Avoiding the Pitfalls of RAG by Optimizing LLMs for Precision

Strategy 1: Leveraging Full Context to Address Temporal Queries

For many inclusion/exclusion criteria in clinical trial matching or care gap discovery, queries often involve temporal components. For instance, a question like, “Is this medication administered as the first line of therapy?” requires understanding the sequence of events across patient records.

With a traditional RAG approach, only documents specifically tagged as relevant to medications might be retrieved. However, this approach falls short when determining whether the medication was administered as part of first-line or second-line therapy, as the generative LLM lacks the full patient context.

To overcome this, we’ve adopted large-context LLMs capable of processing extensive patient records.
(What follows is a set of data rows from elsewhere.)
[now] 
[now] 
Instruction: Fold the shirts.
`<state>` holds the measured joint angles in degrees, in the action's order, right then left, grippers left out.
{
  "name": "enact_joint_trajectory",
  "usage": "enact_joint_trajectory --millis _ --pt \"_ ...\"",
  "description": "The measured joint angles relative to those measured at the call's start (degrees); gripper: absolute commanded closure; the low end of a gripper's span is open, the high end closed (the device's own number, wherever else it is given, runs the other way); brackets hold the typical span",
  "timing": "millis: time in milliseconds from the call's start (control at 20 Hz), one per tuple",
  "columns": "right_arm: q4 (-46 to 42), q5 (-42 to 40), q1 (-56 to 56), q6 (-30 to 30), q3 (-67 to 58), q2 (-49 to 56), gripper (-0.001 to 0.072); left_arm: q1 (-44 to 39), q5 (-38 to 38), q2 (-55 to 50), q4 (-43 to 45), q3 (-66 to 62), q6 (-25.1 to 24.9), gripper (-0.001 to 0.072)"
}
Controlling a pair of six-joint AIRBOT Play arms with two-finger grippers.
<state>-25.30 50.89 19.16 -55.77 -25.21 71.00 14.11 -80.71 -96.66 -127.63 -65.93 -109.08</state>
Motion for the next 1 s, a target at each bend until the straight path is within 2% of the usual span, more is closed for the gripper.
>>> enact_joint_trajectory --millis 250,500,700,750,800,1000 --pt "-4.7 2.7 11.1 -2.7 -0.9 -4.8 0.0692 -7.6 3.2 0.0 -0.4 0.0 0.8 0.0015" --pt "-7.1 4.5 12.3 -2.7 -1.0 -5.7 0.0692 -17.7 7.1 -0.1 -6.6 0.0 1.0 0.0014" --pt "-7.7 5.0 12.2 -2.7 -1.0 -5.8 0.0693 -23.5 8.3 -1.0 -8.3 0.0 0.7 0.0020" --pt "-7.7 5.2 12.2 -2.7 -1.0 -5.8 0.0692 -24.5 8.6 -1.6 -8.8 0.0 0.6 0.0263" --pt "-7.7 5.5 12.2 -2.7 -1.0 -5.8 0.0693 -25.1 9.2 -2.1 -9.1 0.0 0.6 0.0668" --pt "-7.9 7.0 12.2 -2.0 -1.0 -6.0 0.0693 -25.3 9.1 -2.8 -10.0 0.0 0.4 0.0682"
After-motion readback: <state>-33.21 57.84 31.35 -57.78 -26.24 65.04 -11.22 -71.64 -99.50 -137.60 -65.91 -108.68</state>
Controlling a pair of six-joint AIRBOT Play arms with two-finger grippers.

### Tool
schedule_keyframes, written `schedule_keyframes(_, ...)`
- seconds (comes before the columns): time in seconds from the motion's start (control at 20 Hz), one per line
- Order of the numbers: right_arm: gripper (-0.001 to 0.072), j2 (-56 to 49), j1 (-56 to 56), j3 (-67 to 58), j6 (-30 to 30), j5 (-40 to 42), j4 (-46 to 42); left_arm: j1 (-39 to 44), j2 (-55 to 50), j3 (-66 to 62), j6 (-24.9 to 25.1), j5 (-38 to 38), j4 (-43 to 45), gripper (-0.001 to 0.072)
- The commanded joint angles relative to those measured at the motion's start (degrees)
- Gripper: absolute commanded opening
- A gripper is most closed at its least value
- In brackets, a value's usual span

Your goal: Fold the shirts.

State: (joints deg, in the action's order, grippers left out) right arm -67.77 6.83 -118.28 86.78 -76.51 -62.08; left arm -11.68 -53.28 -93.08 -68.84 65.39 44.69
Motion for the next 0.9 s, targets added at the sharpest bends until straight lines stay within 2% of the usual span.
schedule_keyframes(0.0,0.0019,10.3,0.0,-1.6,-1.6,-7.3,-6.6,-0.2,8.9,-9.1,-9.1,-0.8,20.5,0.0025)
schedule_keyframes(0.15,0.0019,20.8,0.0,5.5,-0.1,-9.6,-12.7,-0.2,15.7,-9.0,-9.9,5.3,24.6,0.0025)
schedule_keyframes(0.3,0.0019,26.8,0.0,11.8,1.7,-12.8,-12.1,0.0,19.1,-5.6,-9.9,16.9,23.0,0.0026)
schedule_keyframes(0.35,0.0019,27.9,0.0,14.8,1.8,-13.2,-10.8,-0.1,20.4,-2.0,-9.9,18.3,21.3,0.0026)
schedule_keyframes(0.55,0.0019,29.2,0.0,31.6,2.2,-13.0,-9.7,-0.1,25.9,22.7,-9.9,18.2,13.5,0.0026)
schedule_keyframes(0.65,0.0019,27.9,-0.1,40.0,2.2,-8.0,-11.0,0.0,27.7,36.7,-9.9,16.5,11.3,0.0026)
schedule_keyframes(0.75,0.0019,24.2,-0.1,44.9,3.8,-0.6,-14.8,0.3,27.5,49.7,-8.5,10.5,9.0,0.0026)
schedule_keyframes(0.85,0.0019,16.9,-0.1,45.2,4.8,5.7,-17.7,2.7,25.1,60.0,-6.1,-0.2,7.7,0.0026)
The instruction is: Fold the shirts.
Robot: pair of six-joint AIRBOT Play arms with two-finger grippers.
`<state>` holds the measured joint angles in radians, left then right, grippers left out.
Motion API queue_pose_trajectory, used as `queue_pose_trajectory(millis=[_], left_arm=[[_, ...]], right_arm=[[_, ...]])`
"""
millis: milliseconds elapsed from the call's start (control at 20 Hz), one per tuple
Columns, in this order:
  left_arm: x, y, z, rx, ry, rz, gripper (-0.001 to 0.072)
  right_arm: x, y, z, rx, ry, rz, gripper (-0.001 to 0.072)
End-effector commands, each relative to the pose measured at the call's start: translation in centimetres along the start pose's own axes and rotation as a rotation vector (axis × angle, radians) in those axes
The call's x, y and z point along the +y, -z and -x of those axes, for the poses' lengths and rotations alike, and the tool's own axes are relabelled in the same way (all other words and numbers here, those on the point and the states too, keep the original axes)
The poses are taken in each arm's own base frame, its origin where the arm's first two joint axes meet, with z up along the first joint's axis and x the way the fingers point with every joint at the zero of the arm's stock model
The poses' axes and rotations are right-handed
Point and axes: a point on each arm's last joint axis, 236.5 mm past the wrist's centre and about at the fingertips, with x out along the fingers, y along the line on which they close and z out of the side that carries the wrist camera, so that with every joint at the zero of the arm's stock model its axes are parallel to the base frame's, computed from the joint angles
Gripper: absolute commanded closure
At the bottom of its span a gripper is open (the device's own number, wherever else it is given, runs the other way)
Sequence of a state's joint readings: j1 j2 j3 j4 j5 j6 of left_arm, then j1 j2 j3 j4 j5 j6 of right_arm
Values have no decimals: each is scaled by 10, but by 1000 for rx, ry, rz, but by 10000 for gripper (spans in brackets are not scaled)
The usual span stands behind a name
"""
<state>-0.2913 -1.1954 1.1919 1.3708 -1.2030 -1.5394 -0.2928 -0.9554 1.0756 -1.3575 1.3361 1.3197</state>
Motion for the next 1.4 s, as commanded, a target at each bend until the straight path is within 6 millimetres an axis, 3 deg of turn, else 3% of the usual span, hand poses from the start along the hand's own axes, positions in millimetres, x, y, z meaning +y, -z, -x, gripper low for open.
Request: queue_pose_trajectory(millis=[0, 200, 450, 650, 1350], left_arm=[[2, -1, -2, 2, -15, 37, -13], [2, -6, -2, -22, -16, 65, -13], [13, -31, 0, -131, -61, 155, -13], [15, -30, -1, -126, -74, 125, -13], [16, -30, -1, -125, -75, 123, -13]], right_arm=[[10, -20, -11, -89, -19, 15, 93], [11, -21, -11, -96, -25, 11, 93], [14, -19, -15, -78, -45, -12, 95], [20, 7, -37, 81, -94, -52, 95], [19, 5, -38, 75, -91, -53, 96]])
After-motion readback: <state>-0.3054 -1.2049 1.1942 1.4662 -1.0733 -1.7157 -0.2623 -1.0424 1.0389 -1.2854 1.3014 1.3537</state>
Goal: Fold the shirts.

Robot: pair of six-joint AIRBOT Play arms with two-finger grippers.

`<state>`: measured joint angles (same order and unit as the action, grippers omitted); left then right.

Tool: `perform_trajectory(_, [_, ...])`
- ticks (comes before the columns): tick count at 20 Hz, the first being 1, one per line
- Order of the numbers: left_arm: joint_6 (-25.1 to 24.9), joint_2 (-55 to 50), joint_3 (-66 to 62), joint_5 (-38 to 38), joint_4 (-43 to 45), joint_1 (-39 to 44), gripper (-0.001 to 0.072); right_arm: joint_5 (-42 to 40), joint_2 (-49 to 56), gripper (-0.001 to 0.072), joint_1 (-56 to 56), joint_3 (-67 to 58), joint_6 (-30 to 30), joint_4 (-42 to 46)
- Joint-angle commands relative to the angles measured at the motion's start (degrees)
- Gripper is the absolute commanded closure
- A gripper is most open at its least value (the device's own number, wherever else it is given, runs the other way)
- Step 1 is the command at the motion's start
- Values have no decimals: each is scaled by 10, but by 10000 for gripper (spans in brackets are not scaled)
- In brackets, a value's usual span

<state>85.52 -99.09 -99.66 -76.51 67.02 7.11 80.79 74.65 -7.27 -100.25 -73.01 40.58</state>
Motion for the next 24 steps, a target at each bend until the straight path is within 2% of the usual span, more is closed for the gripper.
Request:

By feeding most or all patient notes into the LLM, we enable it to better understand the temporal relationships between events, delivering more accurate and contextually aware responses.

Strategy 2: Employing an Agentic Approach for Data Validation

In our initial implementation of RAG for our unstructured clinical note search workflow, the LLM was instructed to respond with “YES” if the retrieved chunks met the criteria and “NO” otherwise. However, we observed that this approach often failed when:

Temporal questions required understanding the sequence of events (e.g., determining if event A occurred before event B).
Insufficient query expansion led to the retrieval of incomplete or irrelevant chunks.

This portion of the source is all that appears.